Tocó levemente el platito vacío con la yema de los dedos, lo desplazó unos centímetros por el mantel, lo cogió y volvió a dejarlo en la mesa.
—¿Claire?
Por segunda vez esa noche abrí la puerta del lavabo de mujeres y pronuncié su nombre. Pero no hubo respuesta. Fuera, en la calle, oí la sirena de un coche de policía.;
—¿Claire? —repetí.
Avancé unos pasos hasta los narcisos blancos y constaté que todas las cabinas estaban desocupadas.

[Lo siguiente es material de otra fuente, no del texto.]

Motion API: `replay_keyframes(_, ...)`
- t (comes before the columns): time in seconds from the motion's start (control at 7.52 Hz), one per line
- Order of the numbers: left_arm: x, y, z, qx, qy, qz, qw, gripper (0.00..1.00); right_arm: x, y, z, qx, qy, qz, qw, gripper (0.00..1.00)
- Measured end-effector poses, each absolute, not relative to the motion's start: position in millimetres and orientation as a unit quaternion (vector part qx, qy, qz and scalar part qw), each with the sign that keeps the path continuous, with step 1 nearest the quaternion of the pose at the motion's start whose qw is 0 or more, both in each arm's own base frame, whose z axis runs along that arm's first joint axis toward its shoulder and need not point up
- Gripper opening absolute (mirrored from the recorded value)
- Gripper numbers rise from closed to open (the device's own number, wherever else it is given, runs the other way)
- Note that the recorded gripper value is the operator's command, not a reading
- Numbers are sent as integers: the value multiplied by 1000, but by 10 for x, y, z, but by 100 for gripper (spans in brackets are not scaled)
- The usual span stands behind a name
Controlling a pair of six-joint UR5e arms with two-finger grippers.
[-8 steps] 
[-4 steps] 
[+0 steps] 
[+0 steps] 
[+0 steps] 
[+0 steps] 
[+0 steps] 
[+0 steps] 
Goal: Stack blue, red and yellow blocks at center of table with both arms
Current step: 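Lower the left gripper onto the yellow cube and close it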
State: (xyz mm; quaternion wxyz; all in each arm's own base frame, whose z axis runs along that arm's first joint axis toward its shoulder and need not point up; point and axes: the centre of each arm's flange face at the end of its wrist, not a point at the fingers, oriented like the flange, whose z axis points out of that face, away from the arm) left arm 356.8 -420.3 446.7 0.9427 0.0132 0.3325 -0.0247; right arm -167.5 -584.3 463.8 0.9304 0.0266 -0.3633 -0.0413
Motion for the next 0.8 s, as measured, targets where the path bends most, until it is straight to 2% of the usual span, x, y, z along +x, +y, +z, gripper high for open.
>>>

Oí la segunda sirena mientras pasaba por delante del guardarropa y del atril hacia la calle. Entre los árboles, vislumbré las luces giratorias delante del bar de la gente corriente.
Acelerar el paso o echar a correr habría sido una reacción normal, pero no lo hice. Sentí algo pesado y oscuro en el lugar donde sabía que se hallaba el corazón, pero se trataba de una oscuridad serena. Aquella sensación oscura se parecía mucho a la inevitabilidad.
Mi esposa, pensé.
De nuevo me asaltó el impulso de echar a correr. De llegar sin resuello al bar, donde sin duda me retendrían en la puerta.
«¡Mi esposa! —diría jadeante—. ¡Mi esposa está ahí dentro!»
Pero precisamente la visualización de esta escena me hizo aminorar el paso. Llegué al sendero de grava que conducía al puente. Cuando lo alcancé, ya no caminaba a un paso lento normal, sino que oía crujir la grava bajo mis zapatos, la cadencia de los pasos. Andaba a cámara lenta.
Apoyé la mano en el pretil y me detuve. Las luces giratorias se reflejaban en el agua oscura a mis pies. Entre los árboles de la otra acera se veía bien el bar. Justo delante del portal y la terraza había tres Golfs de la policía y una ambulancia.
Una ambulancia. No dos.
Era agradable estar tan tranquilo y ser capaz de detectar todas esas cosas —casi aisladamente— y relacionarlas con mis conclusiones. Me sentía igual que en los momentos de crisis (la hospitalización de Claire; el intento fallido de Serge y Babette de quitarme a mi hijo; las imágenes de la cámara de vigilancia). Entonces, como ahora, sentía que podía actuar manteniendo la calma. Actuar de un modo práctico y eficiente.